At the heart of OSGi's ability to manage class loading and class dependencies is the OSGi bundle:

Once your start to explore OSGi environments, you may be surprised to learn that the same environment capable of being used on something as small as a smart phone can also be used to manage a desktop application as well as your server-side projects. The reason for this is that OSGi's deployment and programming model is equally applicable under all these different scenarios, which brings us to the most concrete part of OSGi: a bundle...

A bundle, also often referred to as a module, is the packaging format used in OSGi that contains Java classes and resources, as well as other processing instructions used by an underlying OSGi environment—a packaging that, in itself, has a structure very similar to that of a JAR file.

As it turns out, the contents of an OSGi bundle JAR file—or simply a OSGi module"which is Java classes and other application resources, are not made available via the classical Java classpath. Instead, they are delegated to an OSGi environment, which then creates a type of class loader graph aimed at resolving dependencies between all the underlying classes and resources contained in each OSGi bundle JAR file deployed onto an OSGi environment.

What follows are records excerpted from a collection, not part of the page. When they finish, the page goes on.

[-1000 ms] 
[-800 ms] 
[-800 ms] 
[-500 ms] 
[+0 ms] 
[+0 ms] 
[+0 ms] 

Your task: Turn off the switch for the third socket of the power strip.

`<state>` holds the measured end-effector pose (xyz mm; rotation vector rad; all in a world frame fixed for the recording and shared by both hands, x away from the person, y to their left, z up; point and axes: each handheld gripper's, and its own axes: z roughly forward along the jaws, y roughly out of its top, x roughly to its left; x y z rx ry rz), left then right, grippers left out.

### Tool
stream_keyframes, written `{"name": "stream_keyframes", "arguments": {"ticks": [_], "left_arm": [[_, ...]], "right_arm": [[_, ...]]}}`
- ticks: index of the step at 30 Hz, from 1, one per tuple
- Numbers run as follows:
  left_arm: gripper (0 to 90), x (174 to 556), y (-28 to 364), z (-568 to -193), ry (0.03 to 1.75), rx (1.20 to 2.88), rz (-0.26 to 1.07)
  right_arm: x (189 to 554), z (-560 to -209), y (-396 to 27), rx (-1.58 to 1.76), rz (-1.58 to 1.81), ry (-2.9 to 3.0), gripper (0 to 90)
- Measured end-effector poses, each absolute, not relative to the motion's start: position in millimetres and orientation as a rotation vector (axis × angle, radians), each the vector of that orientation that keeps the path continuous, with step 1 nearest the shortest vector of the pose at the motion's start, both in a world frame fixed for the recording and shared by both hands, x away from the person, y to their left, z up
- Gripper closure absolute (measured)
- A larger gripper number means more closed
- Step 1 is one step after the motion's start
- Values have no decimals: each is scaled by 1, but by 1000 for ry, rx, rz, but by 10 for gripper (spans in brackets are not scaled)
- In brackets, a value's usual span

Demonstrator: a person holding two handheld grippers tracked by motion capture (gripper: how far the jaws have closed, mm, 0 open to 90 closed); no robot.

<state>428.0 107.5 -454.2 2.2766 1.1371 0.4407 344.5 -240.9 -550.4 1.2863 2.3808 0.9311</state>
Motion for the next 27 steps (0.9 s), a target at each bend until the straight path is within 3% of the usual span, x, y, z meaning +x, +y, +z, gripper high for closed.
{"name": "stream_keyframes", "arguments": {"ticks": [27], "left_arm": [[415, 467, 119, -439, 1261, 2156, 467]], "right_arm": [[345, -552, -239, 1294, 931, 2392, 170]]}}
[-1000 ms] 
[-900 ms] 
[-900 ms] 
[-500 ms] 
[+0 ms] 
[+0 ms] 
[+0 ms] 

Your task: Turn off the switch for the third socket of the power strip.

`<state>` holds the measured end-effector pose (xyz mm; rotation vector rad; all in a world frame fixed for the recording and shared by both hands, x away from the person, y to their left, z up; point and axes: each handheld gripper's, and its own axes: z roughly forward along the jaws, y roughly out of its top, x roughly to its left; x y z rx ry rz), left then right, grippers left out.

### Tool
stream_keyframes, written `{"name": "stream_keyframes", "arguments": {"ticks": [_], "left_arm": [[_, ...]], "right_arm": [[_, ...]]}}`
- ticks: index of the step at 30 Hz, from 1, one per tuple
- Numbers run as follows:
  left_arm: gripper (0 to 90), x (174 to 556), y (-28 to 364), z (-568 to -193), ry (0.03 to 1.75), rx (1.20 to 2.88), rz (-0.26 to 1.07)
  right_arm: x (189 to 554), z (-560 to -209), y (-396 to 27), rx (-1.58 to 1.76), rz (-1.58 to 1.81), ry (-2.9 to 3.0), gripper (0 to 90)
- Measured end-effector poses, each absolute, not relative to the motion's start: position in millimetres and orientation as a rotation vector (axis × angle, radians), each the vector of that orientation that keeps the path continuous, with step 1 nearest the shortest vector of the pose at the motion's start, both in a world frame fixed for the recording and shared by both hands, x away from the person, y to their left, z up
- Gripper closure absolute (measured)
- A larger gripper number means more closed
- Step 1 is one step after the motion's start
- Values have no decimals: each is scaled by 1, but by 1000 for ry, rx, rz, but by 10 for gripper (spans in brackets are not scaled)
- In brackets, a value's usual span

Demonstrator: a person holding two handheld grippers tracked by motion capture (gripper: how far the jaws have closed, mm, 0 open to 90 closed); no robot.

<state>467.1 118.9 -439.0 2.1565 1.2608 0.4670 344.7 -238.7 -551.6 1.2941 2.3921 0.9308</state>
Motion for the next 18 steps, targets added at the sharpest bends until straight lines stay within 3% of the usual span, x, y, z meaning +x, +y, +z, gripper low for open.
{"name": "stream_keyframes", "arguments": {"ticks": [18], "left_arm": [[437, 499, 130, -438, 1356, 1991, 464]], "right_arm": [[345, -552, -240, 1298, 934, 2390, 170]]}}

This concept of a class loader graph is special for a few reasons. For one, it limits the amount of Java classes and resources loaded at any single point in time during the execution of an application. In addition, by relying on a graph model, any application running within an OSGi environment can automatically create, merge, or destroy branches on an as-needed basis to fulfill class dependencies, giving way to the dynamic install, start, stop, update, and uninstall capabilities mentioned at the outset.

The rest of Rubio's article explains how OSGi's class loader graph relates to the OSGi bundle's lifecycle, and how various OSGi technologies might work together to allow easy assembly of complex applications. Rubio also provides a tutorial introduction to the Apache Felix OSGi runtime.

In your enterprise projects, how do you manage the interaction of various applications and frameworks? What role do you think OSGi can play in simplifying application development and deployment?